**Description of the task:** Return the run of lines below that opens with the line containing "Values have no" and closes with the line containing "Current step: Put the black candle", keeping each one exact.

**Information given:**

========================================================================

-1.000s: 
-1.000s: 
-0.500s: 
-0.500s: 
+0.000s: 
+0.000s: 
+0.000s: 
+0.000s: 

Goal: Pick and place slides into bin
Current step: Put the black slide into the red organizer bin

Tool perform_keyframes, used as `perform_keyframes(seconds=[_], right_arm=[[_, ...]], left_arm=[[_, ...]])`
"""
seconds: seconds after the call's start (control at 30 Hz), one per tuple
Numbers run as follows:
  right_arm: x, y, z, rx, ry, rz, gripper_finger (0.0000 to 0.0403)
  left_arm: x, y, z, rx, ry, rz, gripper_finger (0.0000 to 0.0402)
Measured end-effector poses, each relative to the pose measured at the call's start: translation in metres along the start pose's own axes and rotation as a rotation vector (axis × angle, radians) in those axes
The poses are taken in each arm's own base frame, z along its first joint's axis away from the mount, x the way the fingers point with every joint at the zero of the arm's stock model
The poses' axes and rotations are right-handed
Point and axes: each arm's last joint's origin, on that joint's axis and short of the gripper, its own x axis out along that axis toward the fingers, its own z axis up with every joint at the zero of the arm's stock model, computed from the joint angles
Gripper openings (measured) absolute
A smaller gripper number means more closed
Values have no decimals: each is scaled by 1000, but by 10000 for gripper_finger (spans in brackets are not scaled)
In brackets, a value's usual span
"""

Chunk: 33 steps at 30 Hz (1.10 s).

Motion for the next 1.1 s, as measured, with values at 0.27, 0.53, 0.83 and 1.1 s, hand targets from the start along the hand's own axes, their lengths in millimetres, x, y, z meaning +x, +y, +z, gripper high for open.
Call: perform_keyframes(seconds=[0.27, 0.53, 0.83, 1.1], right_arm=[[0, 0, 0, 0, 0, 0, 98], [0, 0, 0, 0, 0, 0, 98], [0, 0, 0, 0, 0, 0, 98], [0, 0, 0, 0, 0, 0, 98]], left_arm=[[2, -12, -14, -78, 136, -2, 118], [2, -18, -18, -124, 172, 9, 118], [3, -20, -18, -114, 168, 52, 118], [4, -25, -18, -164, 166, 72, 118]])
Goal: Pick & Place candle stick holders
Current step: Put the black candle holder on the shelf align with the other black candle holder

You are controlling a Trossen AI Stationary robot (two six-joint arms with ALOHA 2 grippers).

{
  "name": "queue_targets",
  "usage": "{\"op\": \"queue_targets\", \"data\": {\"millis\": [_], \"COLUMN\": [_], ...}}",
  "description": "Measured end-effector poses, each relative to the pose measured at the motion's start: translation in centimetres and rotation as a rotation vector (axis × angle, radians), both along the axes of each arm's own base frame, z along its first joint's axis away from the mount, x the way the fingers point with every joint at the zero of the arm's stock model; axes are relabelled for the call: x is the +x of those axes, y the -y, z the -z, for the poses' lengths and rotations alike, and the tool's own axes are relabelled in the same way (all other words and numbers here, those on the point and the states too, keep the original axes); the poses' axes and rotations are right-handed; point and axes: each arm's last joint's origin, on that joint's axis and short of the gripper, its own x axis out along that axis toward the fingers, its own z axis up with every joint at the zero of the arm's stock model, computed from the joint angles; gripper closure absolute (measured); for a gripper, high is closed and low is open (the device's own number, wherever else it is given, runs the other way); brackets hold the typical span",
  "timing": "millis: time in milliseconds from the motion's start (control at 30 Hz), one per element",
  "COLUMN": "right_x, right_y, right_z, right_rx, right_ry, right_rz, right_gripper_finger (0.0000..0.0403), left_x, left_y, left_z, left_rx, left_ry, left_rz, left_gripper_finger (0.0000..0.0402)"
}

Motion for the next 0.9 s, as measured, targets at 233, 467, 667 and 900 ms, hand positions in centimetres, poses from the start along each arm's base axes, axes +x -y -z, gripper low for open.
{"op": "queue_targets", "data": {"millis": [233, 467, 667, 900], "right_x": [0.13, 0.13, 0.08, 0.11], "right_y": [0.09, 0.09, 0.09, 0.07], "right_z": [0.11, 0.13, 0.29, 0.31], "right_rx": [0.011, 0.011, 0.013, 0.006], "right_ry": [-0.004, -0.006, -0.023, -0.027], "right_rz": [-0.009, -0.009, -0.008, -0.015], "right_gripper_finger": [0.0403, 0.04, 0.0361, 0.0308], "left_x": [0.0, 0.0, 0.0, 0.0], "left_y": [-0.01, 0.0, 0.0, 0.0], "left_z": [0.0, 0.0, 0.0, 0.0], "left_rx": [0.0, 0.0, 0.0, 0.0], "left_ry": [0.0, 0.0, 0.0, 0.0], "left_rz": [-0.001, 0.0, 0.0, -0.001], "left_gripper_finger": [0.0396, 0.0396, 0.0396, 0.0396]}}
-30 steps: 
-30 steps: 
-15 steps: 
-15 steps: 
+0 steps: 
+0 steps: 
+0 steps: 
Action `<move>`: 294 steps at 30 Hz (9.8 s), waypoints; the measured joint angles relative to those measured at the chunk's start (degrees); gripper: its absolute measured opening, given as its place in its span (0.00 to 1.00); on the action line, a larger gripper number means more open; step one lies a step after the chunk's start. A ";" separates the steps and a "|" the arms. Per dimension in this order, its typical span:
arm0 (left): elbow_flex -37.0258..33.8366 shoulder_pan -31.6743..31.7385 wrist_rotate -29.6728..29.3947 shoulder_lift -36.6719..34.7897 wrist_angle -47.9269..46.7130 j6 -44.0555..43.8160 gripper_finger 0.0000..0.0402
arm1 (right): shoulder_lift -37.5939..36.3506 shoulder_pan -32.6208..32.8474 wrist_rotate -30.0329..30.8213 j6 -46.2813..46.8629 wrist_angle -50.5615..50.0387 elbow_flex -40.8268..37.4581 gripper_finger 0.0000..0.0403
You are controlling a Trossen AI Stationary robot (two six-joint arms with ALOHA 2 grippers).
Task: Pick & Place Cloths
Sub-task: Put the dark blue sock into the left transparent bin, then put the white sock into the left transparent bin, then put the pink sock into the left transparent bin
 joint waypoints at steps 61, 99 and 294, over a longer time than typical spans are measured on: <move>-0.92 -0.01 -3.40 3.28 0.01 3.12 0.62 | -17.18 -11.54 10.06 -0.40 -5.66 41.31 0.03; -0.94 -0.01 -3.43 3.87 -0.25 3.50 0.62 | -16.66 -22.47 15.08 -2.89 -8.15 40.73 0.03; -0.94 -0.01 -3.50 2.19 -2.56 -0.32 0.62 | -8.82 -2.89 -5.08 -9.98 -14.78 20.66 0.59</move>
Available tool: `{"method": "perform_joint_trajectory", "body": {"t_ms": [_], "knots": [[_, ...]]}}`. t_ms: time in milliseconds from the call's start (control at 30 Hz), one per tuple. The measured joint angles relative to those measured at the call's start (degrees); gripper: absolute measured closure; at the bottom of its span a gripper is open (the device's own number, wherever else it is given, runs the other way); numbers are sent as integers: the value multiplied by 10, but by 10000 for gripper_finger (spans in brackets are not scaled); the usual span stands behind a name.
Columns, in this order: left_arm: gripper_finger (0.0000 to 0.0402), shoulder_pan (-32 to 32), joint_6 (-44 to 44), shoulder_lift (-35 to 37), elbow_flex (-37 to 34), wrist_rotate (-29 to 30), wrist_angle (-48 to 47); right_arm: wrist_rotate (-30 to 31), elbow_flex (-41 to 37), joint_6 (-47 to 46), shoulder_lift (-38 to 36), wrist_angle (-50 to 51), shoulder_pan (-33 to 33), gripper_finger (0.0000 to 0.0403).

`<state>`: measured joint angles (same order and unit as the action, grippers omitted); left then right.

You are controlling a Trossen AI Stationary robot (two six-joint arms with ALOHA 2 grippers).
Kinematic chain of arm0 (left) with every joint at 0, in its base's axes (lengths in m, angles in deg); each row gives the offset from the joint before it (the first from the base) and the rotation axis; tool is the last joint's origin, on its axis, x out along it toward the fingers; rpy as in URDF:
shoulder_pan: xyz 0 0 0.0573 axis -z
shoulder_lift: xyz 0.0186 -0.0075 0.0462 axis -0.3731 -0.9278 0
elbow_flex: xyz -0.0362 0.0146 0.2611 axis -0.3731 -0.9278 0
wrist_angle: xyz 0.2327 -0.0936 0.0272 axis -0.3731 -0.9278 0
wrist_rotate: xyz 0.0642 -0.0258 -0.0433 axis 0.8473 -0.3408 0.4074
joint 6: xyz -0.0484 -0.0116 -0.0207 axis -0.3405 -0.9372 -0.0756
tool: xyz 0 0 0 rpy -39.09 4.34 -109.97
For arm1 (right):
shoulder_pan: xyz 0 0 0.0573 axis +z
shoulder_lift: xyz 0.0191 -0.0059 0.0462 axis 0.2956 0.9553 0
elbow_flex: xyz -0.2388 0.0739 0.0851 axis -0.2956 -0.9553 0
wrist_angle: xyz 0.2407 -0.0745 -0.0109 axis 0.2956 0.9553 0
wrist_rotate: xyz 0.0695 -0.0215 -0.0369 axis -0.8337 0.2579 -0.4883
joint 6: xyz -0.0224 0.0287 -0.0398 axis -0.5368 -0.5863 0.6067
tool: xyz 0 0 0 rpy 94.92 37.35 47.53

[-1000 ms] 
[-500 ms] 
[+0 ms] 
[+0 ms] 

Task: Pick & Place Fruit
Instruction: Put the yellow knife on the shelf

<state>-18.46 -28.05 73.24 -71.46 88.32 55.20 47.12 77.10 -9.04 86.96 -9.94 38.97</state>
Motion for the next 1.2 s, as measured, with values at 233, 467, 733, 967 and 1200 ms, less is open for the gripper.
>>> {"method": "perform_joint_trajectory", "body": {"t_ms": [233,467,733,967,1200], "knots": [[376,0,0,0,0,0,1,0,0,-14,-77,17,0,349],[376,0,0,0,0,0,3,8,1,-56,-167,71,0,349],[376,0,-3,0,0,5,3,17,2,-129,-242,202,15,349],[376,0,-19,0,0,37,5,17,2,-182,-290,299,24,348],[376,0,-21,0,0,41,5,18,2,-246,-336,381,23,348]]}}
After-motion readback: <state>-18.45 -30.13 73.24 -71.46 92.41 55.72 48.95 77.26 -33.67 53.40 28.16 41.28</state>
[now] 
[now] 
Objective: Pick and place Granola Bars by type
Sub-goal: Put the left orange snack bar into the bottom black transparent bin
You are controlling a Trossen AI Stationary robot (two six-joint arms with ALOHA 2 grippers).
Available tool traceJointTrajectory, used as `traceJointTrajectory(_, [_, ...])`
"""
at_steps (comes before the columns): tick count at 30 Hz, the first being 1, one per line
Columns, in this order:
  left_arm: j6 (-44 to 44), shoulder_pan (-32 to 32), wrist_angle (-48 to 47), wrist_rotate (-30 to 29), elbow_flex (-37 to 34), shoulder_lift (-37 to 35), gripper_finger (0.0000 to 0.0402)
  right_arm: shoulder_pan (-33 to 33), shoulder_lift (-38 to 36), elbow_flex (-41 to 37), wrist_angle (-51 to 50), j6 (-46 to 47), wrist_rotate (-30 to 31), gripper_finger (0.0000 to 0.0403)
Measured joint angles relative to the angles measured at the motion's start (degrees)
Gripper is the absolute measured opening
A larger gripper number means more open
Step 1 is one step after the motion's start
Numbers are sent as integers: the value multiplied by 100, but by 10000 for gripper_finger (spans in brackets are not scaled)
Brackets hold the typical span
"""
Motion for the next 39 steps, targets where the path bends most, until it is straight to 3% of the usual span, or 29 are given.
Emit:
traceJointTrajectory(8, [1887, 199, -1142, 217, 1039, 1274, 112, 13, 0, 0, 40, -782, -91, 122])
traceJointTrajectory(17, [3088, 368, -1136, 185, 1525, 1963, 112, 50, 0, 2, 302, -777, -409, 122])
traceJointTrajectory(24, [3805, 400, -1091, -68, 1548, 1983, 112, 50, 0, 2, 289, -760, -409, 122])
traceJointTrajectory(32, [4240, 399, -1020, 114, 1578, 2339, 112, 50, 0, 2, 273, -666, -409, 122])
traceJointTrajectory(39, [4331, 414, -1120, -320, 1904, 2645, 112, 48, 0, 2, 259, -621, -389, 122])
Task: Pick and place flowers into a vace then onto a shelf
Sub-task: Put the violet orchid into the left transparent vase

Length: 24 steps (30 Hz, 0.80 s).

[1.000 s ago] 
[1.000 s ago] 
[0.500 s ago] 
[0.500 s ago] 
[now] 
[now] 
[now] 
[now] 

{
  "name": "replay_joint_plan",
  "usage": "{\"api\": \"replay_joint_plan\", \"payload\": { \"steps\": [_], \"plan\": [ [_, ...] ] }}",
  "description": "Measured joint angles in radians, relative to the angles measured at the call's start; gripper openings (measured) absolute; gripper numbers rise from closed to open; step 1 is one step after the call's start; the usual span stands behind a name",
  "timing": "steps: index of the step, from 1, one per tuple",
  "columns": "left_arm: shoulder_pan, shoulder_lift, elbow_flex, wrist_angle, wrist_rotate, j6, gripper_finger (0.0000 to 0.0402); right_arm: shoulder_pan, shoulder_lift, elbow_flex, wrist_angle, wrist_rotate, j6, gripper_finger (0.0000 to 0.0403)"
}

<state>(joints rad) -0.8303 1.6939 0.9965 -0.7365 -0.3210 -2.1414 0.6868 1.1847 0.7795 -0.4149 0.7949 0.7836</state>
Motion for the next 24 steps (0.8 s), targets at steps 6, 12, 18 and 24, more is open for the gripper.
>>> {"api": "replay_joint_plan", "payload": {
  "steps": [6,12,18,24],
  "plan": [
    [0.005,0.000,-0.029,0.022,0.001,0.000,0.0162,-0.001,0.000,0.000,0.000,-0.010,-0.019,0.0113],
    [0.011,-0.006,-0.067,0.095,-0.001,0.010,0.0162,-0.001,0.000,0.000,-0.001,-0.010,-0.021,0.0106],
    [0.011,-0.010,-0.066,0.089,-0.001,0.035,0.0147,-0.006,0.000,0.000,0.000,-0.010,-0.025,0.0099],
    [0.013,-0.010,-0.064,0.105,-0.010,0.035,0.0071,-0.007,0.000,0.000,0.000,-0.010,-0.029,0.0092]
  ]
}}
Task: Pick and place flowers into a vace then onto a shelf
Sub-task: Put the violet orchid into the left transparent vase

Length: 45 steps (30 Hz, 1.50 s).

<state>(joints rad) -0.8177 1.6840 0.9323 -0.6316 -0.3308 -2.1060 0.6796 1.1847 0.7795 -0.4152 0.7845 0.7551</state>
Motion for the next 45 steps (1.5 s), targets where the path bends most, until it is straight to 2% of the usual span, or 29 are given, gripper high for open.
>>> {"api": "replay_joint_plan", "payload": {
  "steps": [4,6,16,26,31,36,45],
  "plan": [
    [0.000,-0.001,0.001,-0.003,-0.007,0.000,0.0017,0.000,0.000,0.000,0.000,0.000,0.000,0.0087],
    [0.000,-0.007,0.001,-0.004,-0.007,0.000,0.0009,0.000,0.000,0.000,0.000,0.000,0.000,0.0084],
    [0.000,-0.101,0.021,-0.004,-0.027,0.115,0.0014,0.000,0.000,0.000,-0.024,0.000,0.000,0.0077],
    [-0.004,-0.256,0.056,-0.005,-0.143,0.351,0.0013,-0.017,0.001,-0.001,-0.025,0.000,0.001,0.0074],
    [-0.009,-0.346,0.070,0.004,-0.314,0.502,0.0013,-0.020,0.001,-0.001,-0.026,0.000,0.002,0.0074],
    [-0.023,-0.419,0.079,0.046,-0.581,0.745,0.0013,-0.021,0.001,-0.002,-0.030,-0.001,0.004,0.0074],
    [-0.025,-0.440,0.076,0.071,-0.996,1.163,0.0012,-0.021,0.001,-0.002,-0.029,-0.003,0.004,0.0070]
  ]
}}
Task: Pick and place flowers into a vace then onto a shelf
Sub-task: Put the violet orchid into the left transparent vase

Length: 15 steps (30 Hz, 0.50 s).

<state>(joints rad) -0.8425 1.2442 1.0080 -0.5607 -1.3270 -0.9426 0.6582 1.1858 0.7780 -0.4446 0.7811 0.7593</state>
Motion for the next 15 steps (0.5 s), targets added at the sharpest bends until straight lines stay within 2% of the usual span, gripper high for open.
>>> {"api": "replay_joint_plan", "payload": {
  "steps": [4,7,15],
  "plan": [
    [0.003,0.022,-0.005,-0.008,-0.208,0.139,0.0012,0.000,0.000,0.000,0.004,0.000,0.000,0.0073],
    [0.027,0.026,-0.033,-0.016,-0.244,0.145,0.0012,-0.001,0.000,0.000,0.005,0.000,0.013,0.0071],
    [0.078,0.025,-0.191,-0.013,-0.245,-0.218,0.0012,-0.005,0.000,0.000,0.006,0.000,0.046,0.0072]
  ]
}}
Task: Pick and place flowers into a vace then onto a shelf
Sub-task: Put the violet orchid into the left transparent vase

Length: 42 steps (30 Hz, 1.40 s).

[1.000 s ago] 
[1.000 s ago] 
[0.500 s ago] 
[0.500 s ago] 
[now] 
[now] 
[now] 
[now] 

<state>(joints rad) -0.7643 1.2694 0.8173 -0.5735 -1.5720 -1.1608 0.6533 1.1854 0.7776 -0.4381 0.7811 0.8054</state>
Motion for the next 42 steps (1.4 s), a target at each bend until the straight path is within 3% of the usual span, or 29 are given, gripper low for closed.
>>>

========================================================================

**Reply to the exercise:**
Values have no decimals: each is scaled by 1000, but by 10000 for gripper_finger (spans in brackets are not scaled)
In brackets, a value's usual span
"""

Chunk: 33 steps at 30 Hz (1.10 s).

Motion for the next 1.1 s, as measured, with values at 0.27, 0.53, 0.83 and 1.1 s, hand targets from the start along the hand's own axes, their lengths in millimetres, x, y, z meaning +x, +y, +z, gripper high for open.
Call: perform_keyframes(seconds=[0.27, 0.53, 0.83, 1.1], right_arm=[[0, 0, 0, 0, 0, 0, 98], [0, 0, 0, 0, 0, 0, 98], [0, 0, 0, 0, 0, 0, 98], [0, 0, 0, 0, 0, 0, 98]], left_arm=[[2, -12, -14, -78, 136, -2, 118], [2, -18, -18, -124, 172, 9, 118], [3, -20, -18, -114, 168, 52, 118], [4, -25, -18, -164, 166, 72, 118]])
Goal: Pick & Place candle stick holders
Current step: Put the black candle holder on the shelf align with the other black candle holder

The exercise was answered in full.